WORK ORDER – Go through the data below and copy each line where the word "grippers" occurs.
*** AVAILABLE RECORDS ***
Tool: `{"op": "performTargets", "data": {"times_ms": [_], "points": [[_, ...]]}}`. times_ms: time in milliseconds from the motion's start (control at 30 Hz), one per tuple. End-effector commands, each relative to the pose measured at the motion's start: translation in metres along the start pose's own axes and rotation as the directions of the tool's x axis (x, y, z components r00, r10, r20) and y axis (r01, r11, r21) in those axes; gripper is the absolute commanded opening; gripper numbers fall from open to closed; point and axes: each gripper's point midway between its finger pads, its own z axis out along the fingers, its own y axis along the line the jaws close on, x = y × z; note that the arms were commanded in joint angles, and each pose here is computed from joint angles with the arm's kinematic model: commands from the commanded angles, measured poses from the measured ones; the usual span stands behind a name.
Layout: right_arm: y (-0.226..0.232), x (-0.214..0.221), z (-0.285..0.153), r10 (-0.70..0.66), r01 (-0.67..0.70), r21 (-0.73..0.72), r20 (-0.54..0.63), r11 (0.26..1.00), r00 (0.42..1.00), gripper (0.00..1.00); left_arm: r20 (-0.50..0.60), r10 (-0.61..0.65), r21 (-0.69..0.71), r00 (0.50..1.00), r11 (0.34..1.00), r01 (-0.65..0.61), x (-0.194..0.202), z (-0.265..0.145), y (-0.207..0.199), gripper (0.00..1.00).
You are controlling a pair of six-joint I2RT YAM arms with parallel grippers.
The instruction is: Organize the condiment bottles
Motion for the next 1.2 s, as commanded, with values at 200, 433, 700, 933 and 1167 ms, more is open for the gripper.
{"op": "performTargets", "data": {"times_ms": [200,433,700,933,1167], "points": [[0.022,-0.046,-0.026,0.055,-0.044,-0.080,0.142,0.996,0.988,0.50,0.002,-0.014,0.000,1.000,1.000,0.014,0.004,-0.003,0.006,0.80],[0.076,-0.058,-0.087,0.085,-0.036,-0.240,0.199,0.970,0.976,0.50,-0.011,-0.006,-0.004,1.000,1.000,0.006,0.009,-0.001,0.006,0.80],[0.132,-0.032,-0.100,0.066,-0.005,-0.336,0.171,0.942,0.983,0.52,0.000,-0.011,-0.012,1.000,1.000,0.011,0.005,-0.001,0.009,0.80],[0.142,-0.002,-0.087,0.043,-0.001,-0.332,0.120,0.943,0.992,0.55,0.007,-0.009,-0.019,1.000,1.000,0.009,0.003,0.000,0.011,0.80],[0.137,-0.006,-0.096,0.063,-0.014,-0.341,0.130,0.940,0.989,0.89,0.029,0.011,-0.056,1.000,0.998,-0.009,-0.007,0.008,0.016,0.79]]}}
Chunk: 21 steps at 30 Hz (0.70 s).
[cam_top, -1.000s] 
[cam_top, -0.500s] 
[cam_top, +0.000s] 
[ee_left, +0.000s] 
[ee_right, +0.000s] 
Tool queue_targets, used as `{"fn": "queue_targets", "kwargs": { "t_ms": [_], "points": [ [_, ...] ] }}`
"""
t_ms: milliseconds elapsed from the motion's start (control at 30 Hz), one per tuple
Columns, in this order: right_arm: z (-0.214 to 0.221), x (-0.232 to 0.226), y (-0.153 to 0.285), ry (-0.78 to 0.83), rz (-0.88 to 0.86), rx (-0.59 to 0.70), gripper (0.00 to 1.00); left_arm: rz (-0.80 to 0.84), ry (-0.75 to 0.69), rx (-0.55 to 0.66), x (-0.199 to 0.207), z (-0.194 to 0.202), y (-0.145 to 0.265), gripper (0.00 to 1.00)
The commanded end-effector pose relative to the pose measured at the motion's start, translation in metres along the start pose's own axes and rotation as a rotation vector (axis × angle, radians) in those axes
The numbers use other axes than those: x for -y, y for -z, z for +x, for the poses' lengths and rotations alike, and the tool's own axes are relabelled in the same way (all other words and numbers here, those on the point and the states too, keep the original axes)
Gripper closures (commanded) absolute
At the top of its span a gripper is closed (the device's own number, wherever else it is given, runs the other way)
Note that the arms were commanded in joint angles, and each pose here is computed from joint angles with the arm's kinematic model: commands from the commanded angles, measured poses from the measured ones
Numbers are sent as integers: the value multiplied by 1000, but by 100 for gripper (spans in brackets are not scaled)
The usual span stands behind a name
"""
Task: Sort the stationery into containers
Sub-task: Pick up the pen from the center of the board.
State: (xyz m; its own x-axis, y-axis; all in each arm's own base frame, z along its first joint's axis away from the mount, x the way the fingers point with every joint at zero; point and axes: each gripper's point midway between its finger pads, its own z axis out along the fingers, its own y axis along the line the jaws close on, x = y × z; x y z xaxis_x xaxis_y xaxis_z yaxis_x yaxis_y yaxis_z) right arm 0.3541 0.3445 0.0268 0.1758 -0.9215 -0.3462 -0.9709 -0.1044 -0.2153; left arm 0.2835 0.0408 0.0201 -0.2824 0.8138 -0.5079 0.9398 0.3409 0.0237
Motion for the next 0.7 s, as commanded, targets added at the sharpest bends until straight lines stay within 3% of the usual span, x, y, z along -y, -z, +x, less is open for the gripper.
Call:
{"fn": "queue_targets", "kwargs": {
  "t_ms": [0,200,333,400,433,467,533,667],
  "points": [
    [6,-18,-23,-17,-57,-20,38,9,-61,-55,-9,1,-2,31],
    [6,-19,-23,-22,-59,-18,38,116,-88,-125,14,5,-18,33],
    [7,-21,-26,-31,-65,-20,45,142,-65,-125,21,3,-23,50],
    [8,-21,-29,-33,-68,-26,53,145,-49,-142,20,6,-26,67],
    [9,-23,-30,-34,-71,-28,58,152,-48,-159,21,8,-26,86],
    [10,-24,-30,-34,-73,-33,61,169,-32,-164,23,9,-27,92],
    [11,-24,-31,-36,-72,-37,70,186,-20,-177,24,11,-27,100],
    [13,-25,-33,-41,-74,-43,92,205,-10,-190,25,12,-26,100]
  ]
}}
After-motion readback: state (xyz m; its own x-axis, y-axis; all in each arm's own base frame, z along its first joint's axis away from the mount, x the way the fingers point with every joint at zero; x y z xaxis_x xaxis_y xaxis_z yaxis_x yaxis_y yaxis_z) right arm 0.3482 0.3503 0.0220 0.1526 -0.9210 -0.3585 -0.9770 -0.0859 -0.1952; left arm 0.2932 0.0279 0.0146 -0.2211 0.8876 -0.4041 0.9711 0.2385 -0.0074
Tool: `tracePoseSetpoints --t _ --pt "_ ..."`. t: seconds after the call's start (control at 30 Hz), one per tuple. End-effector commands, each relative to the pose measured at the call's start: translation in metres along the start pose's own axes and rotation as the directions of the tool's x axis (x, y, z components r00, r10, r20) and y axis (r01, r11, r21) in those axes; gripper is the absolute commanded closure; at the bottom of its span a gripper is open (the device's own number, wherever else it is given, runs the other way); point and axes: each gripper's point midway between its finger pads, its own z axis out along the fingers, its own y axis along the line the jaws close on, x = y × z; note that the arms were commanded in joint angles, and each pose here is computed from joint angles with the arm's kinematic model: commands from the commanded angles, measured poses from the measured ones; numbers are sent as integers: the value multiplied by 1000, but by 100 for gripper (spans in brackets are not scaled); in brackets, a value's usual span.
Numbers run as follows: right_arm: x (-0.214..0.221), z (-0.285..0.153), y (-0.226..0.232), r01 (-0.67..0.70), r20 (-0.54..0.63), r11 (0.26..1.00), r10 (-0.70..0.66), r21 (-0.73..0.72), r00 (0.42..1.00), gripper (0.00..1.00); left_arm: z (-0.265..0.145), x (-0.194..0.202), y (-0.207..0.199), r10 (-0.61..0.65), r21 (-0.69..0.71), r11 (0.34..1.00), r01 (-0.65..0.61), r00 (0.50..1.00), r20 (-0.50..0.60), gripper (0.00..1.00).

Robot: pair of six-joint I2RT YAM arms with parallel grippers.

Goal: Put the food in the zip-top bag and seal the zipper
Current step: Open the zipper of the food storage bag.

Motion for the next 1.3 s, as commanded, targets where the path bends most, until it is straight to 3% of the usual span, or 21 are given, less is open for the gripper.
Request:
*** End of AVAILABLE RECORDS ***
RESPONSE TO THIS EXERCISE –
You are controlling a pair of six-joint I2RT YAM arms with parallel grippers.
Robot: pair of six-joint I2RT YAM arms with parallel grippers.

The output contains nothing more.